4. YZF-R125 ABS (532 registrations, Jan-June 2015)
While it’s notable that most of the bikes in Yamaha’s top 10 are brand new models launched in the last couple of years, the R125 is still pretty much the same bike as was launched back in 2007, one of Yamaha’s last launches in the pre-financial-crisis period. Surprisingly, given its constant success in the intervening years, there are still few alternatives that offer anything like the sportiness of the R125, at least in terms of appearance.
3. MT-125 ABS (603 registrations, Jan-June 2015)
Maybe this is why the YBR125’s figures are on the low-side this year compared to some of its previous performances. Few naked 125 manage to look anything like this good, and even though the £3899 price tag might seem steep compared to the £2599 asked for the much dowdier YBR.

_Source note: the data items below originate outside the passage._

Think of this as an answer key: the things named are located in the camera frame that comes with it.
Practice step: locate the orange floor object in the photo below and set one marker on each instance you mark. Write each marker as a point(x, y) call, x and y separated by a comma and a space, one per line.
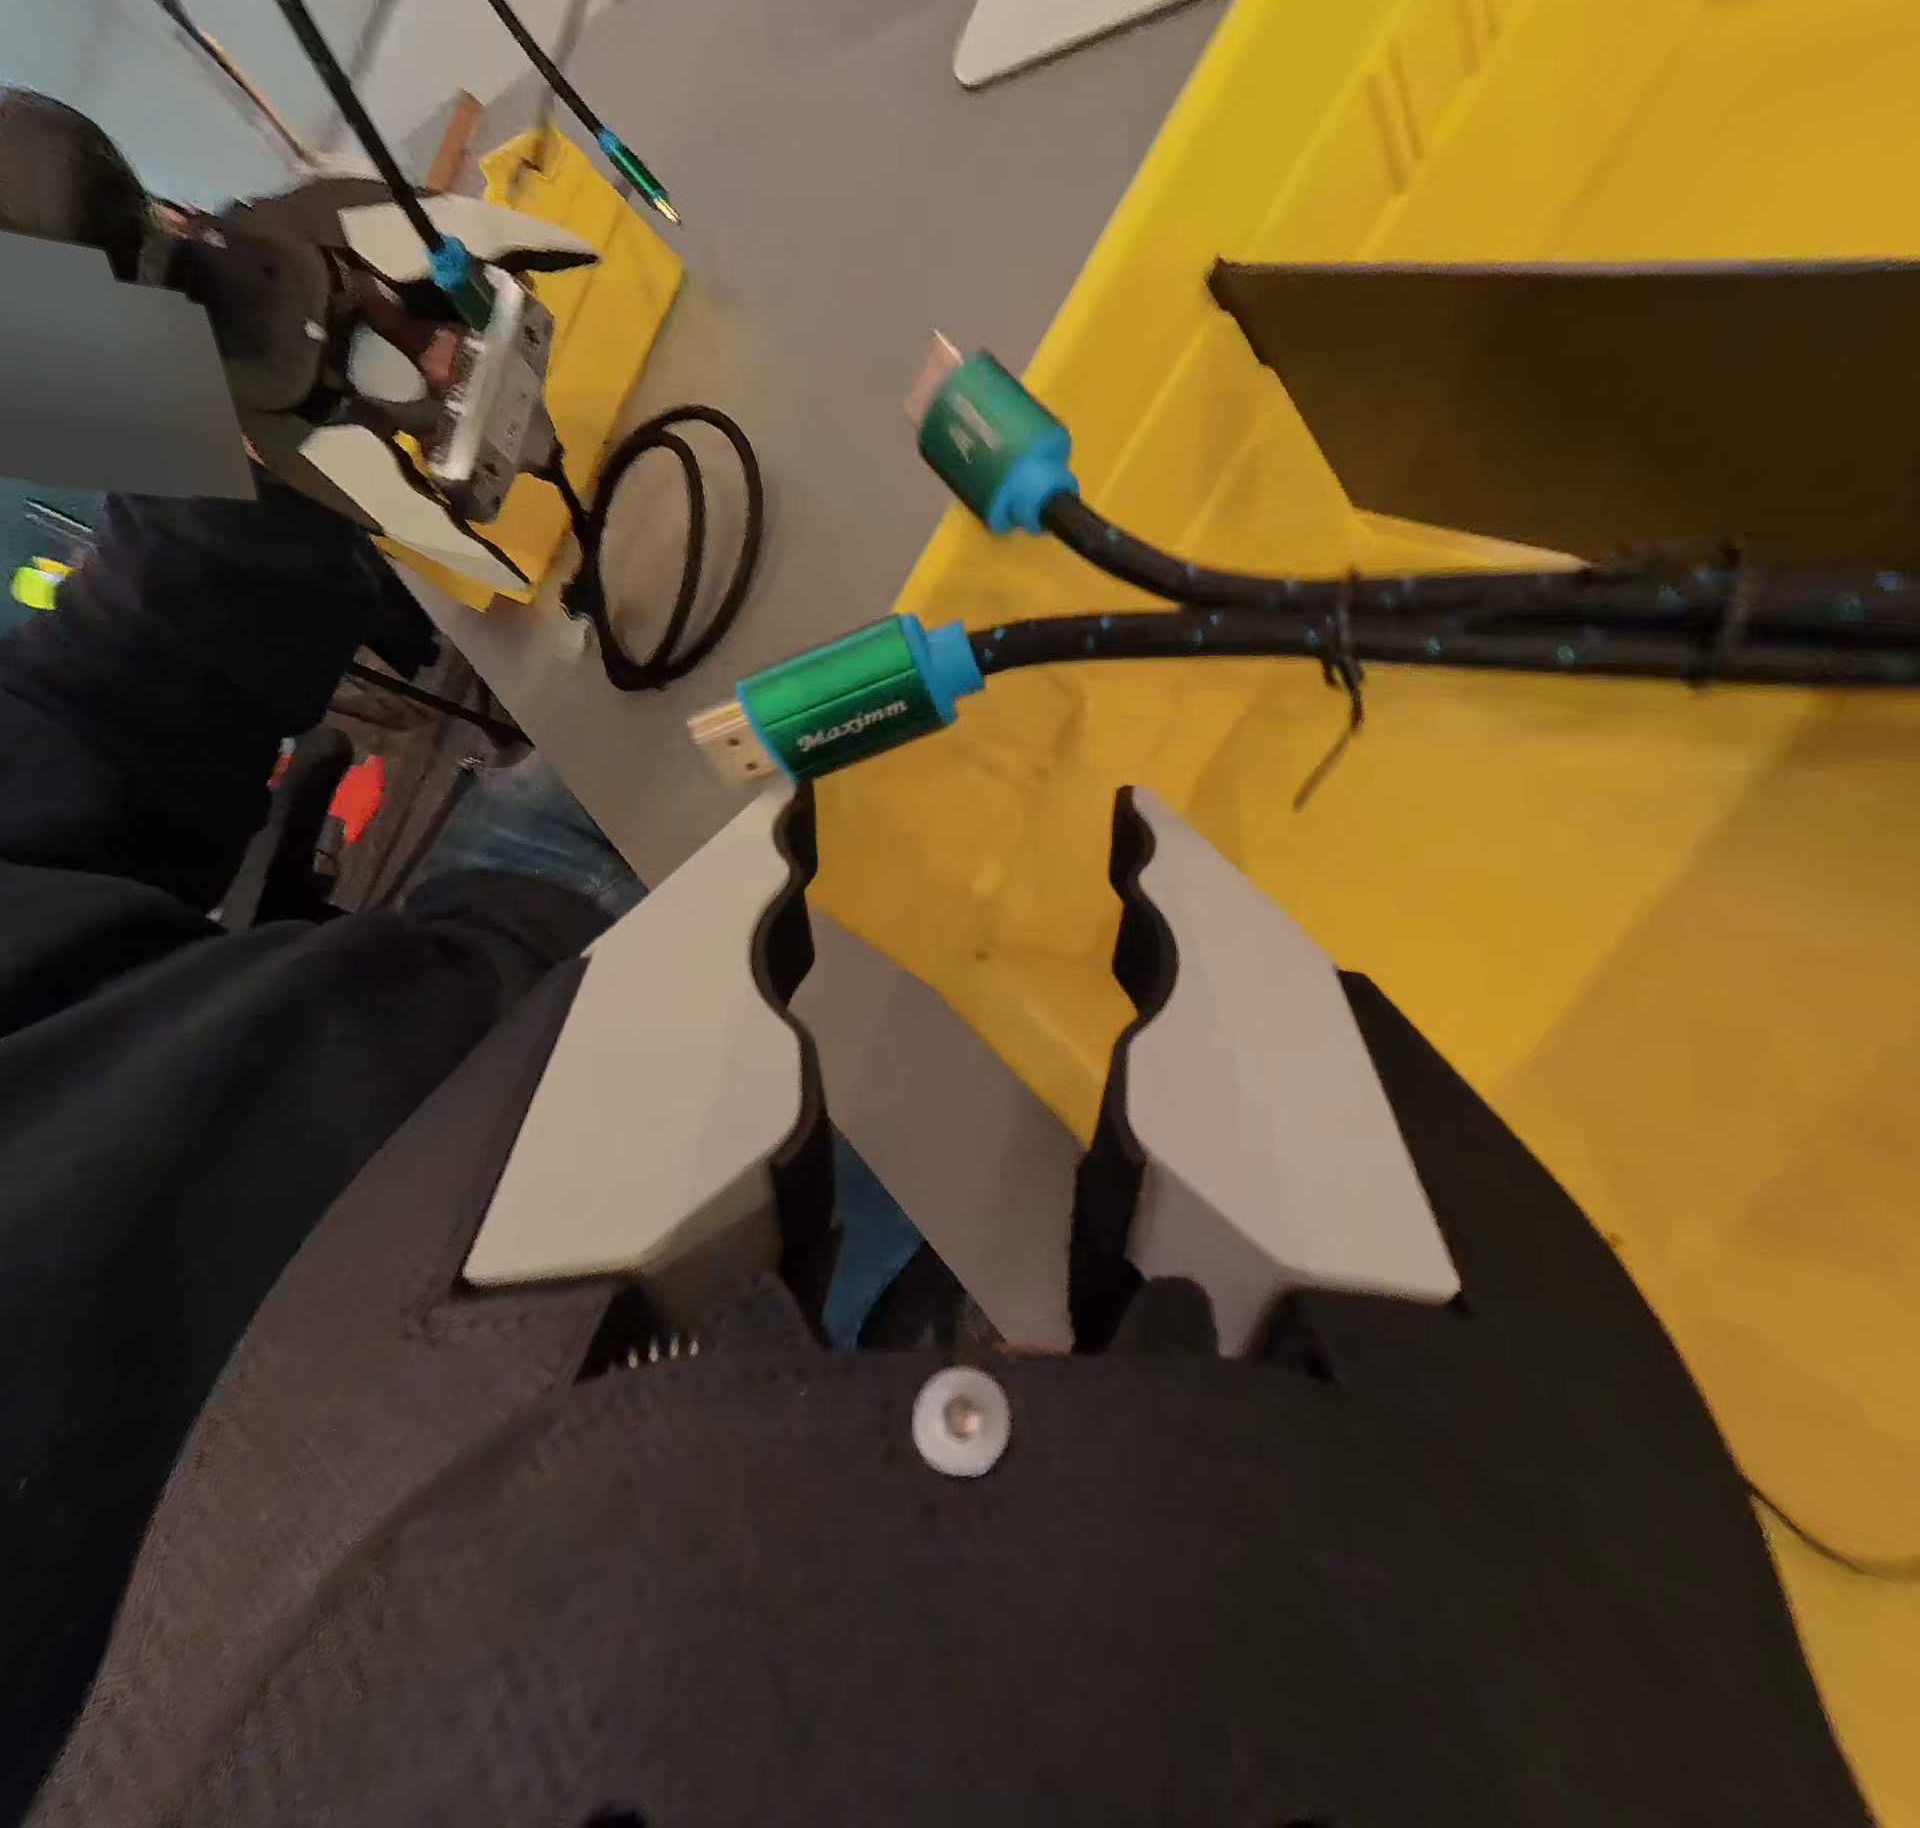
point(354, 801)

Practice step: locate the person's blue jeans leg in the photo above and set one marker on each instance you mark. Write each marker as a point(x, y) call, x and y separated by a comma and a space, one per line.
point(557, 825)

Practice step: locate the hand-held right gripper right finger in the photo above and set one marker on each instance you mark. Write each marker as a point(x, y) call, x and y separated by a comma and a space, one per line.
point(1277, 1109)

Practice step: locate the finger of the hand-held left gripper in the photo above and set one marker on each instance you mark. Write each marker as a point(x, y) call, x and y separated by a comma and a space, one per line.
point(466, 233)
point(406, 502)

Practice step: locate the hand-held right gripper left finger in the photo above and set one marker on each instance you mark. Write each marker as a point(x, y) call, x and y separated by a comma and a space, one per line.
point(646, 1109)

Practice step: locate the yellow plastic bin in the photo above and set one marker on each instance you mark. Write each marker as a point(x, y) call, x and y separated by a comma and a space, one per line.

2. MT-07 ABS (764 registrations, Jan-June 2015)
In the current climate most bikes can only dream of four-figure UK sales in a year, and the MT-07 has already achieved that in just six months (if you include the non-ABS versions to the 764 anti-lock models sold by the end of June.) The recipe is so simple, too; a cheap, good, mid-sized all-rounder. It’s the same idea that’s kept the criminally-neglected Suzuki SV650 a favourite for the last 15 years or so, but one that other manufacturers seem to be ignoring. With ever more versions being launched, the MT-07 and its derivatives are likely to stay high in Yamaha’s sales for a long time to come.
1. MT-09 Tracer ABS (927 registrations, Jan-June 2015)
When Yamaha decided to make a faux-adventure version of the MT-09 even it probably didn’t realise quite how successful it might be. While it’s classed as an adventure bike in the MCIA’s sales listings, the Tracer is really a straightforward, half-faired sports-tourer with some hand-guards added, and it’s all the better for being such a simple proposition. Knobbly tyres and chequer-plate aluminium panniers wouldn’t be an improvement. What we have here is a real all-rounder; it can do commuting and touring with ease and in comfort but has the same sort of power and weight that the first-generation Honda Fireblade achieved, all for a bargain £8149. No wonder it’s the best-seller. Why aren’t more manufacturers making bikes like this?